Dans le reportage de la journaliste Anabelle Nicoud sur les problèmes de la ville de San Francisco, une situation m’a particulièrement frappé : celle du quartier Tenderloin, dans lequel la présence de toxicomanes est si grande que des bénévoles patrouillent chaque jour dans le quartier. trottoirs pour garantir que les enfants puissent se déplacer en toute sécurité entre l’école et la maison.
Imaginez : des brigades entières pour que les écoliers puissent défiler sans se cogner sur des personnes qui s’injectent du fentanyl en pleine rue, en pleine après-midi.
Les maux qui frappent San Francisco sont bien plus graves que ceux qui touchent Montréal, mais leur nature est la même : manque d’accessibilité au logement, itinérance, épidémie de dépendance aux opioïdes, troubles de santé mentale non traités. Un cocktail toxique où chaque ingrédient renforce le côté nocif des autres.
Quand on se compare, on se console peut-être, mais pour ceux qui fréquentent le centre-ville de Montréal, il n’y a pas beaucoup de raisons de se réjouir. Car au cœur de la métropole, la même misère humaine est omniprésente, impossible à ignorer. Bureaux de Nouvelleson entend régulièrement des hurlements incohérents venant de la rue Sainte-Catherine. Croiser des personnes enveloppées dans des sacs de couchage sur le trottoir est devenu la norme. Sur les quais du métro, Les utilisateurs sont aux aguets, car les actes de violence se sont multipliés ces derniers mois.
Montréal est l’épicentre du phénomène au Québec, mais cela ne veut pas dire que les problèmes lui sont exclusifs. Lors de mon plus récent séjour dans la basse-ville de Québec, j’ai constaté la même détresse humaine. Le dernier recensement des personnes en situation d’itinérance visible, réalisé à l’automne 2022, a révélé qu’environ la moitié d’entre elles se trouvaient à Montréal ; les autres étaient répartis dans toutes les régions et se comptaient partout par centaines. L’exercice a abouti à une estimation de 10 000 pour l’ensemble de la province. De toute évidence, ce nombre a augmenté depuis.

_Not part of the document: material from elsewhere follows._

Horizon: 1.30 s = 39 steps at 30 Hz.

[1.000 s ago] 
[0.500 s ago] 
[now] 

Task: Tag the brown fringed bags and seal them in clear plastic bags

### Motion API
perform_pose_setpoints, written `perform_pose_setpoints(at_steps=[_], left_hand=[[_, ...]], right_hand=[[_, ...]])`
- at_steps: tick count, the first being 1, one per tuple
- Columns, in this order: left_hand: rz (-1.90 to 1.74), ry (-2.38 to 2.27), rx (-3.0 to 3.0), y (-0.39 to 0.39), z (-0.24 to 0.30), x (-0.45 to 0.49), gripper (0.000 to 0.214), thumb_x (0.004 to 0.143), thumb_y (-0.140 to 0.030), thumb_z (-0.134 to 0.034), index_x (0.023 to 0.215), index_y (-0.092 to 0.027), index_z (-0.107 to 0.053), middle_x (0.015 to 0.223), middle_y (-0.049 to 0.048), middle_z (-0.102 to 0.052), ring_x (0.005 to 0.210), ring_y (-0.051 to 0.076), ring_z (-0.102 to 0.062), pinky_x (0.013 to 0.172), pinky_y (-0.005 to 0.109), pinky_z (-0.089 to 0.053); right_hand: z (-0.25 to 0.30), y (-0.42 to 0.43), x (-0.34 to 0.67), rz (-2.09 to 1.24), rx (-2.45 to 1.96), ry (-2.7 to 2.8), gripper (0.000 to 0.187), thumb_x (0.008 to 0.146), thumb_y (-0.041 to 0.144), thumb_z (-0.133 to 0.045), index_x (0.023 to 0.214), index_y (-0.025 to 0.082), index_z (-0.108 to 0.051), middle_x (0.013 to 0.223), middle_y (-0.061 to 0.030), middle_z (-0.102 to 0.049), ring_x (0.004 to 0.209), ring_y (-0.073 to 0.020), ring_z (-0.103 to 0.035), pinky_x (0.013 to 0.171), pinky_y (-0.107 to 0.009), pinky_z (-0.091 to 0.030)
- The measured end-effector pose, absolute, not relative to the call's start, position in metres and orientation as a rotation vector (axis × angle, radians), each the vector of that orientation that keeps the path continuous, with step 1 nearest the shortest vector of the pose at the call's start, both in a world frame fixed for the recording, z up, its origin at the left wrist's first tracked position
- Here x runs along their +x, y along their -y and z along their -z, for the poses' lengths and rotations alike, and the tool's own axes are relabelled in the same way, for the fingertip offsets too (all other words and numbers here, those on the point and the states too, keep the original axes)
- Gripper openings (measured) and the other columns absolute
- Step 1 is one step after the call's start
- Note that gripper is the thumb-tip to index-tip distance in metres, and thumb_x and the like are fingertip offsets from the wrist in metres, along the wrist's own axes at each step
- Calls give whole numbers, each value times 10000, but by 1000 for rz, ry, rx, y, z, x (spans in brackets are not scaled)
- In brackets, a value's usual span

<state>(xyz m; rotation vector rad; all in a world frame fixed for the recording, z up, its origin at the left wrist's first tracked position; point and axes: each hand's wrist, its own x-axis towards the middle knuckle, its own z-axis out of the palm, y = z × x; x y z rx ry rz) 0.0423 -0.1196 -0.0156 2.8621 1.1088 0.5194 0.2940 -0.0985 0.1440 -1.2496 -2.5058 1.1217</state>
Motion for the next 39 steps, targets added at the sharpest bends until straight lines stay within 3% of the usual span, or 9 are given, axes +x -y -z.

« Une crise humanitaire ici », c’est le titre d’un rapport que nous avons publié en novembre 2022, dans lequel le journaliste Christopher Curtis donne la parole aux sans-abri et montre toute la complexité du processus à mettre en œuvre. endroit pour les aider à échapper à cette misère. Comme lui l’a dit le PDG de Mission Bon Accueil, Samuel Watts, trouver un appartement abordable et obtenir un supplément au loyer est déjà un miracle, mais ce n’est qu’un début : il faut alors un service d’accompagnement pour que cette personne trouve sa place pour bien. « Vous travaillez avec trois niveaux de gouvernance », explique Samuel Watts. Vous devez vous assurer que les services sociaux et de santé, qui relèvent de la compétence du Québec, parlent du logement, qui relève de la compétence fédérale, et qu’ils se coordonnent avec la Ville. Essayez de les mettre sur la même longueur d’onde. Ce n’est pas facile. Et même lorsqu’ils sont tous d’accord, la machine gouvernementale reste lente. »
Non seulement la machine est lente, mais elle semble carrément dépassée par les événements.
Car ce qui s’incarne dans ces destins brisés, ce sont tous les trous de notre filet social et notre incapacité actuelle à les réparer. C’est ce qui est à l’origine de la spirale des échecs en matière de protection de la jeunesse, du manque de logements sociaux, des carences en ressources en santé mentale et en soutien psychosocial. Ce sont des tragédies individuelles et un échec collectif.
En fait, c’est aussi un drame collectif. Cela touche les proches de ces personnes en détresse ; des acteurs communautaires dépassés par la tâche ; les réseaux policier et judiciaire, et celui de la santé ; les citoyens en situation d’insécurité ; des villes qui voient leur climat se dégrader.
Ce n’est pas seulement un problème du centre-ville. C’est un manque de réelle volonté d’aider ceux que notre système a échoué.